TRENTO. In via Caio Valerio Mariano, a Piedicastello, ci sono condomini e casette. C’è un parco, bello e molto frequentato. Ci sono italiani, ci sono stranieri, ci sono bambini e ragazzi. Quando si è consumata la tragedia, con le ambulanze a soccorrere chi aveva perso quanto di più caro alberga in una famiglia, un figlio, tutto si è fermato. Donne e uomini, trentini e del Pakistan si sono avvicinati alle macchine dei soccorritori. Non per curiosità, no. Per essere utili. Loro, quegli uomini e quelle donne, in un dolore assordante e composto, si sono messi da subito vicino a chi restava. Gli altri quattro figli della donna, che aveva visto morire la sua piccola, avevano bisogno di aiuto. La comunità pakistana lo ha capito ed ha subito reagito.

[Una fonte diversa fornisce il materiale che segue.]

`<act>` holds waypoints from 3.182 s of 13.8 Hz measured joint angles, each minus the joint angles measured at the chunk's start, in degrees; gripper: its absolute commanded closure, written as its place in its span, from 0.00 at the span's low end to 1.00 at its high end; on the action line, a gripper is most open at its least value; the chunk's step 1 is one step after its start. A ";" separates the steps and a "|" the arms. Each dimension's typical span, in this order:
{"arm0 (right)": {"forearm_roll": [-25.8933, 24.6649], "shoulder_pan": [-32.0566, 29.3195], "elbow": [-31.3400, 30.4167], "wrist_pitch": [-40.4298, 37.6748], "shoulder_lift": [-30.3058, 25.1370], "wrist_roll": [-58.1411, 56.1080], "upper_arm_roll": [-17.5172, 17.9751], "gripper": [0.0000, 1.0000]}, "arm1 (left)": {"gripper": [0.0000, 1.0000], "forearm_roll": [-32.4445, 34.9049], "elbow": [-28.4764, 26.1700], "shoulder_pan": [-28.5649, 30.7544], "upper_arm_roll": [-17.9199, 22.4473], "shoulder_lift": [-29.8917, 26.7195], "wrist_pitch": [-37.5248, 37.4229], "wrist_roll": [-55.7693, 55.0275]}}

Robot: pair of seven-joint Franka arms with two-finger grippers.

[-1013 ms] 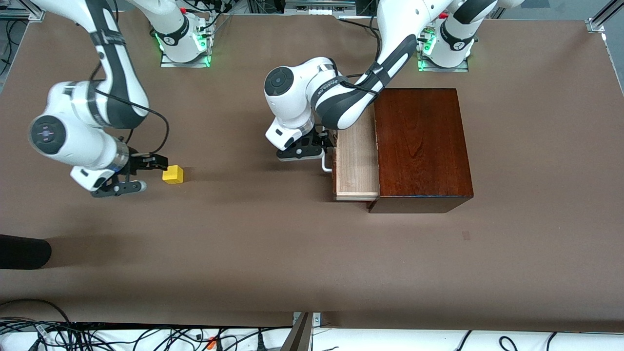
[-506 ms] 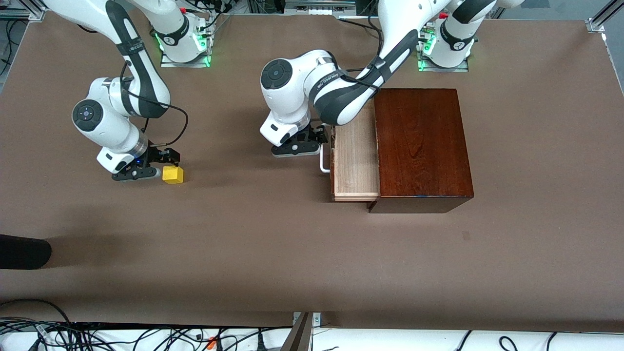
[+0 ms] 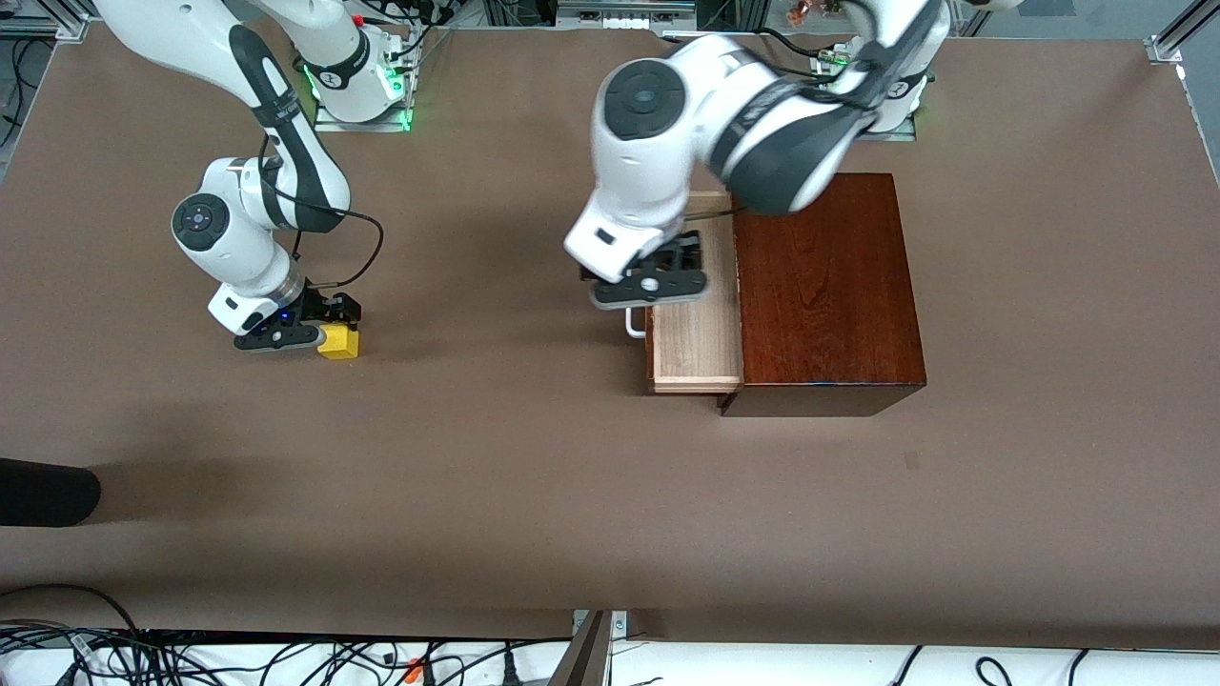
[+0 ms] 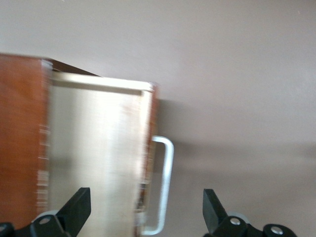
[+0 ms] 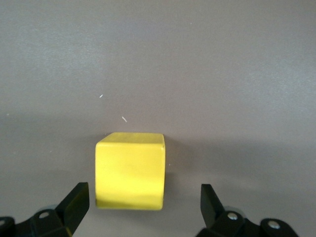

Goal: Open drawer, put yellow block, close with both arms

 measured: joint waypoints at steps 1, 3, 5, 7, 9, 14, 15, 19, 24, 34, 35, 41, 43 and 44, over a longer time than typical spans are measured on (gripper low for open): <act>0.17 0.00 0.01 0.90 0.69 0.01 0.09 0.08 | 0.00 -0.73 -0.02 2.50 0.01 -1.42 -1.45 2.31; 0.21 0.00 0.08 1.83 1.46 0.02 0.33 0.14 | 0.00 -1.75 -0.10 7.10 0.01 -3.53 -3.54 6.36; 0.22 0.00 0.29 1.92 1.47 0.02 0.40 0.18 | 0.00 -2.17 -0.53 10.42 -0.02 -4.93 -4.49 9.62; 0.23 0.00 0.68 1.93 1.47 0.02 0.41 0.28 | 0.00 -2.79 -1.56 12.74 -0.03 -6.33 -4.88 11.87; 0.23 0.01 0.97 1.93 1.46 0.02 0.42 0.46 | 0.00 -4.29 -1.98 15.09 -0.03 -7.38 -5.57 14.54; 0.24 0.01 1.22 1.93 1.45 0.02 0.50 0.82 | 0.00 -9.43 -5.67 21.85 2.79 -12.52 -6.98 26.93; 0.24 0.00 1.34 1.88 1.43 0.02 0.53 0.82 | 0.00 -11.43 -7.98 21.86 5.97 -14.82 -7.00 30.81; 0.24 0.07 6.39 -5.71 0.40 0.00 2.07 0.82 | 0.00 -15.12 -15.24 19.72 18.88 -22.93 -7.30 41.82; 0.25 0.38 23.29 -30.75 -2.07 0.00 6.09 0.82 | 0.00 -15.16 -17.54 17.66 23.76 -27.11 -9.96 46.85; 0.31 20.25 48.84 -57.83 -1.57 0.09 9.91 0.81 | 0.00 -10.22 -19.15 17.12 21.88 -28.58 -9.96 49.65; 0.30 23.26 49.86 -57.87 -1.26 0.09 9.94 0.81 | 0.00 -10.20 -19.28 17.14 21.93 -28.74 -9.97 49.96; -3.44 37.15 65.39 -56.50 11.26 -0.16 9.89 0.81 | 0.00 -10.18 -19.38 17.17 22.00 -29.07 -10.07 50.39; -5.84 39.38 69.71 -52.41 16.41 -0.62 9.84 0.81 | 0.00 -10.18 -19.42 17.17 21.98 -29.07 -10.07 50.39; -7.19 40.09 70.74 -49.99 18.23 -1.21 9.81 0.81 | 0.00 -10.18 -19.46 17.17 21.96 -29.05 -10.08 50.39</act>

Così, presi per mano i piccini, le donne hanno atteso che tutto si compisse. I carabinieri, occhi lucenti, a lasciare quella casa, i sanitari a raccogliere il dolore di chi aveva appena perso un figlio. Anime dilaniate, corpi che crollano. La mamma, 36 anni e poi il padre, 46 anni, che vengono portati al Santa Chiara. I primi interventi nel parco. Tutto il quartiere stravolto dall’accaduto. Una tragedia così è difficile spiegarla. E’ difficile spiegarla anche ai bambini. Ieri sera, nel calore di quella comunità che li ha subito accolti e protetti loro, i fratelli della bimba volata in cielo, avevano occhi grandi e spalancati. Sapevano quello che era accaduto. Il dramma non è stato nascosto, poiché vissuto. Difficile però spiegare loro la tragedia. Sono bambini, piccoli. Una donna accarezzava i lori lucenti capelli e, ancora una volta, volgeva il capo. Davanti ai piccoli le lacrime vanno buttate. Si torna a casa. Si deve tornare. (f.q.)